How I see it at the moment is (and I am probably wrong):
It's some sort of differential amplifier.
Gain is R1/R2 = about 3
The voltages at points A & B are basically set by the resistor chains, which act as voltage dividers.
The control variable resistor varies voltage B from 1.66 to 2.5v.
The Sensor variable resistor varies voltage A from 2.5 to 1.25v.
There are a few capacitors but this is basically a DC circuit.

I haven't checked the voltages you mentioned, but basically you have it right. The difference between the two input voltages is output as an "error voltage" to tell the RAM via the comparaters which way to go. The 47Uf slows the circuit down enough so that the RAM doesn't "hunt"...

There appears to be too many parts. I suspect that you could do it with less.

That's what I thought at first, but once I read his post more carefully I realized that the "extra" POTs were trimmers for the feedback and control POTs.

 

[Aily Sajjad]

What i can see is Yes it is a differential amplifier and basically a DC circuit. The capacitors are here to suppress noise / spurious signals to provide stability to the circuit. The circuit is easy to analyse with simple voltage divider rules. I think you have analysed correctly.

Aily

 

[ljcox]

Here is how I would do it.

It is a diff amp with an offset adjustment (Rx) so that you can set the output to 2.5V when V1 = V2.

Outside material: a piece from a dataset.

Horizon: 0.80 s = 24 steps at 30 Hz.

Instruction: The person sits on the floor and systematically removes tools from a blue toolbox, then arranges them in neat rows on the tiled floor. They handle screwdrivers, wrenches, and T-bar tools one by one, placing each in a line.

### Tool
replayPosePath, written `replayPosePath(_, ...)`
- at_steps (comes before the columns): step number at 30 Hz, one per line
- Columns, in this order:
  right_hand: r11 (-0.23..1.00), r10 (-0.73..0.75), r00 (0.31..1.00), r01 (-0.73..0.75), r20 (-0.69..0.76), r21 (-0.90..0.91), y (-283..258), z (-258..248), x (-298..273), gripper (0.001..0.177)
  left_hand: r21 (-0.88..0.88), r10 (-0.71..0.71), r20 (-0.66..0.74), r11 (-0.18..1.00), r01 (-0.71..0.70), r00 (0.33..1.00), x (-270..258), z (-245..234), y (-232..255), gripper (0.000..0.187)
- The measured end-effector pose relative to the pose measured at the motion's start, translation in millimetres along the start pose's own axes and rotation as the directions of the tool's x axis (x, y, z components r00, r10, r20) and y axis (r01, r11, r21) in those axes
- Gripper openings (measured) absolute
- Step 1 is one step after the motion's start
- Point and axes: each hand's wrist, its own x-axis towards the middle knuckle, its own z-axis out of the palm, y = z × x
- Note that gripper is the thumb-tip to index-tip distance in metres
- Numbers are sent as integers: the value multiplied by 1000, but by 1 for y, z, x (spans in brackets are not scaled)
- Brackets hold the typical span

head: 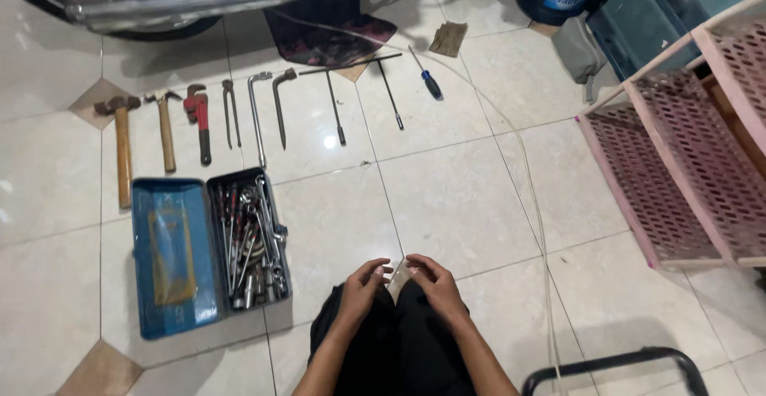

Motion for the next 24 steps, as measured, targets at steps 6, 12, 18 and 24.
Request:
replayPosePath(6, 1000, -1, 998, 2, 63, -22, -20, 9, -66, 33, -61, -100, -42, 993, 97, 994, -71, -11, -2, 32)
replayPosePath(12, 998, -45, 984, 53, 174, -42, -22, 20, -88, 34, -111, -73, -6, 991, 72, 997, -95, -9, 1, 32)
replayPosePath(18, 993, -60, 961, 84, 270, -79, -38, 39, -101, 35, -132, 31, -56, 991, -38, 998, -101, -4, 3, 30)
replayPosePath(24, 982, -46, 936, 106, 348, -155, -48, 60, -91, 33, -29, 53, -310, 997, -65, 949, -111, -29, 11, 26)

V1 & V2 are generated by the Control and Sensor pots respectively.

Connect one end of the Control pot to + (via a resistor if you need to limit the range) and the other end to gnd (also via a resistor if necessary)

Do the same with the Sensor pot.

I have used McMillman's Theorem to derive the expression for Vo.

Note that R1//R2 means R1 in parallel with R2.

Make R1 at least 10 times greater than the Sensor pot value so that adjusting the pot does not alter the situation much.

Make R3 = R1 and R2 = R4//R5 so that C1 = C2.

By "+" I mean the positive supply voltage (I don't have the internet open at the moment so I can't look at your circuit)

If you have any questions, just ask.

Edited to correct an error.

 

[prh]

Thanks all for the feedback its much appreciated.
Just to make things clear, this is part of an actual circuit that has been in use for 20 years or so. I have come across it recently doing some charity work and im trying to understand it as well as i can.
Your replys give me confidence that im roughly on the right track. I agree that its not the tidyest of circuits and could probably have been implemented better but this is whats there.
The bit i cant fathom is a formula for V out in terms of the control and sensor variable resistor values but thats my problem.
I realise the capacitors shown are really there just to deal with transients when the variable resistors are moved.
The comparitor circuits (after V out) compare V out with 2 and 3 volts (more resistor voltage dividers) to create either an up or down or no change signal.
Maybe looking at V out in terms of the control and sensor variable resistor values isnt the way to go.
Im glad its not an AC circuit cos then i would be into poles and zeros and well stretched beyond what i can remember about mr Laplace

Thanks all prh

 

[ljcox]

Thanks all for the feedback its much appreciated.
Just to make things clear, this is part of an actual circuit that has been in use for 20 years or so. I have come across it recently doing some charity work and im trying to understand it as well as i can.
Your replys give me confidence that im roughly on the right track. I agree that its not the tidyest of circuits and could probably have been implemented better but this is whats there.
The bit i cant fathom is a formula for V out in terms of the control and sensor variable resistor values but thats my problem.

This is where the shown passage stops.